1. Il paradiso

(Val de Suse, 24 janv. 2018)

Une lueur vacillante rougeoie à mi-ciel, ourlant d’une écume légère la crête d’une montagne à peine découpée sur la voûte nocturne par le pinceau d’une lune cachée, ou le halo des lumières de Turin, un feu grégeois qui brasille sourdement en enflant peu à peu – et tout à coup le piton du Pirchiriano s’embrase. Dans les villages de la vallée, à Sant’Ambrogio, à Condove, et jusque dans les fonds de Sant’Antonino, les rues donnant sur le mont sont bientôt envahies par des grappes de badauds ébahis, certains en pantoufles, ou la serviette autour du cou, quelques vieillards arrachés par les cris à leur premier sommeil en pyjama de bagne malgré le froid qui pince, la plupart muets, comme devant l’autel quand l’officiant ôte le voile et que le calice apparaît, ou jurant entre leurs dents, incrédules, révoltés : la Sacra brûle ! Des siècles en arrière, les bandes d’hérétiques qui pullulaient dans ces montagnes, les bougres, les vaudois, y auraient vu la punition de Dieu, l’enfer précipité sur les mauvais croyants, et peut-être, pleurant sur leur seuil, quelques dévotes supplient-elles encore saint Michel de les sauver et d’épargner le monument. Car ce n’est pas qu’une forteresse, c’est le Cluny du Piémont, l’abbatia nullius du Nom de la Rose… non seulement des murailles massives et des charpentes séculaires, mais un dédale étagé de corridors, d’escaliers, de cellules nues et de salles sonores où dort un capharnaüm de vieilles choses sacrées, dorées, huileuses, piquées par les vers, des clôtures, des retables, des anges peints au blanc d’Espagne, des châsses vitrées exhibant des bouts d’os, des stèles latines, des surplis de dentelles, et des livres par milliers, Saintes Bibles, traités des Pères de l’Église, Moralia in Job, antiphonaires, manuels d’oraison – et parmi eux peut-être, caché derrière les lourds vélins par un docteur honteux, Le Nom de la Rose lui-même, où les aventures de l’esprit enfantent tous les crimes… et non seulement cette brocante de bondieuseries, mais tout le passé, toute l’Histoire piémontaise depuis Hugues le Décousu, les moines en sandales à brides, les cavalcades en armures, les noces d’enfants de douze ans, les processions royales dévalant à pas lents l’Escalier des Morts, et le vol de la belle Aude aux bras de saint Michel, un prodigieux maelstrom de passions et d’intrigues et d’élévation des âmes…

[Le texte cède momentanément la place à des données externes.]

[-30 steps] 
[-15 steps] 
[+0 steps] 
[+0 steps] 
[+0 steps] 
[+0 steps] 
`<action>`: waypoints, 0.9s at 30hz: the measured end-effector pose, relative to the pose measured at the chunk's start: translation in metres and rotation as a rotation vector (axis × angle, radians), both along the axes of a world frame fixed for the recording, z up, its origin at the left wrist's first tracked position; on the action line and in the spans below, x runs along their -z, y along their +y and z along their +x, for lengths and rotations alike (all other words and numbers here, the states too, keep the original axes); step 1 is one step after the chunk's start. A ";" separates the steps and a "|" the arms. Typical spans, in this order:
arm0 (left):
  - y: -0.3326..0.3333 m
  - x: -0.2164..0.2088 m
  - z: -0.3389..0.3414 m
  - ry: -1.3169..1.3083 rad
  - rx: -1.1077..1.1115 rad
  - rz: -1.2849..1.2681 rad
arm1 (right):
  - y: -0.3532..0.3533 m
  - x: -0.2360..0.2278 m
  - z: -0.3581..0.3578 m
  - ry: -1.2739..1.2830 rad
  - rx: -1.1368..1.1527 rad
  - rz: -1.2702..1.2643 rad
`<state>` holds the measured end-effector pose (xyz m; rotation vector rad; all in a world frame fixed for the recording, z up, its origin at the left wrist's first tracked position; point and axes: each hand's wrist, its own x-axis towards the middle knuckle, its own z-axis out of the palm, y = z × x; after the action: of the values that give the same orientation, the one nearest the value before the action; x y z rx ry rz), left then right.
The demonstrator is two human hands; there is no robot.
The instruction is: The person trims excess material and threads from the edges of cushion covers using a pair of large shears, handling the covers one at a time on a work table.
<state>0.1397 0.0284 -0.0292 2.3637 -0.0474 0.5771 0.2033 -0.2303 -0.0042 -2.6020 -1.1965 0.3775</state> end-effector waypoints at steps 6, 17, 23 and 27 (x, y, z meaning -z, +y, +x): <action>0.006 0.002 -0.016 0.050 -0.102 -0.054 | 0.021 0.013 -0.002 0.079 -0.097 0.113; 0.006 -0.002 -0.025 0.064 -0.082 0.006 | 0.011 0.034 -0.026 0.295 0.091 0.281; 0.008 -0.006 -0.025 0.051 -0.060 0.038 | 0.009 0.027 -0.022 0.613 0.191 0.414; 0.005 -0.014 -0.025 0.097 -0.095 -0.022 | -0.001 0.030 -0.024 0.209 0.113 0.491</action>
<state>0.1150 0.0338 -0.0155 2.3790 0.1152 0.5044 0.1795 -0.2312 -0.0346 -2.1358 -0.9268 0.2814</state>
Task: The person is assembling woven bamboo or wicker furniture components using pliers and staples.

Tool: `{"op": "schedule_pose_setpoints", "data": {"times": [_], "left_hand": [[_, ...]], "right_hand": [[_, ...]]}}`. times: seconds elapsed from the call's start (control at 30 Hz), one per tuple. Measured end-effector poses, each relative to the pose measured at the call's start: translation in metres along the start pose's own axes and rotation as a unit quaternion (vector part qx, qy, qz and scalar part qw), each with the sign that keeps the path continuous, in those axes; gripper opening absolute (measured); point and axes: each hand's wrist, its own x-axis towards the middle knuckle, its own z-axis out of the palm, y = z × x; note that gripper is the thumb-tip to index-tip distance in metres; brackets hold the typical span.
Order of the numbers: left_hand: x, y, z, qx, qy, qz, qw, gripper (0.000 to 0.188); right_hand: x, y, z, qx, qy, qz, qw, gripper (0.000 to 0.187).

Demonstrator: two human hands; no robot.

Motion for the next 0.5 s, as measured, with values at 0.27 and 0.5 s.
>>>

Le lendemain, à l’aube, alors que les braises rougeoient encore dans le vieux monastère, à Suse, au siège du diocèse, la main qui préside au calendrier, arrachant la page de la veille au moment même où la radio annonce l’incendie, reste suspendue en l’air devant la page du jour qui naît, 25 gennaio, dédié à sainte Agape, martyrisée par le feu au IVe siècle. L’évêque, sous le coup de la stupeur, y a-t-il vu un signe ? Tout parle à qui est avide de sens ; Dieu se manifeste aussi bien dans le monde en lettres de feu qu’en langage muet au plus profond des êtres. Toujours est-il que l’évêque fit exposer sous verre, au mur de la salle des audiences, la légère pelure du 24 janvier, après l’avoir reproduite en tête d’un message pastoral envoyé à tous les curés de la vallée. Plusieurs ont affiché sa supplique (« …que ce désastre soit l’occasion de penser au salut et de nous réformer… ») à l’entrée des églises, accompagnée de photos et de coupures de journaux. L’événement a frappé les esprits jusqu’au fin fond des Pouilles, mais c’est à Turin que les journalistes ont fait montre du plus beau talent, certains se risquant même à l’épopée. Les témoins locaux ne furent pas en reste. La Stampa, le journal de Turin, rapporte ces mots héroïques du recteur : « Je suis prêt à mourir pour la Sacra », et compatit aux larmes du maire de Sant’Ambrogio voyant « les flammes lécher la façade de l’abbaye ». Quant à Modeste, l’un des trois rosminiens qui logeaient sur place, il rend grâce aux « anges de saint Michel », apparus sous les espèces de cinq brigades de soldats du feu, qui ont sauvé le saint monument en l’aspergeant avec l’eau – bénite – de son puits séculaire.